## Work to complete
Return a copy of every line in the data below that contains "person".

## Raw data
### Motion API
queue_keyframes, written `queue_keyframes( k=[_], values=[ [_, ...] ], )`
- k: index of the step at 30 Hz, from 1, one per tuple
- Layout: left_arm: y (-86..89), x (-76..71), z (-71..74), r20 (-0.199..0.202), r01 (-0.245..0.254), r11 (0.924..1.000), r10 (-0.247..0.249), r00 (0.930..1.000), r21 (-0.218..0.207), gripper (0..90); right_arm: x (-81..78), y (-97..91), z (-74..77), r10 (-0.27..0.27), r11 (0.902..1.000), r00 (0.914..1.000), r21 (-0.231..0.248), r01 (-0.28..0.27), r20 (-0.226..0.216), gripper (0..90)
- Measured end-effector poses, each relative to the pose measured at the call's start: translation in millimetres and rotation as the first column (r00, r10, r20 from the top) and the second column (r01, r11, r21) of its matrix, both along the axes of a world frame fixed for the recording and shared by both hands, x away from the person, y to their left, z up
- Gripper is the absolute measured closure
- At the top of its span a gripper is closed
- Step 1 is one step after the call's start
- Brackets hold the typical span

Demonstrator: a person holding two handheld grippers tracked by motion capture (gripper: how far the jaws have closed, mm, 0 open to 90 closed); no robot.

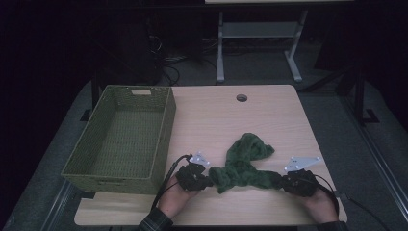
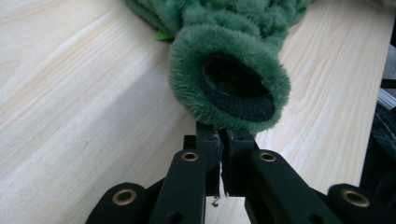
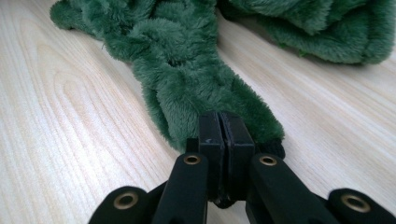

## Completed exercise
- Measured end-effector poses, each relative to the pose measured at the call's start: translation in millimetres and rotation as the first column (r00, r10, r20 from the top) and the second column (r01, r11, r21) of its matrix, both along the axes of a world frame fixed for the recording and shared by both hands, x away from the person, y to their left, z up
Demonstrator: a person holding two handheld grippers tracked by motion capture (gripper: how far the jaws have closed, mm, 0 open to 90 closed); no robot.

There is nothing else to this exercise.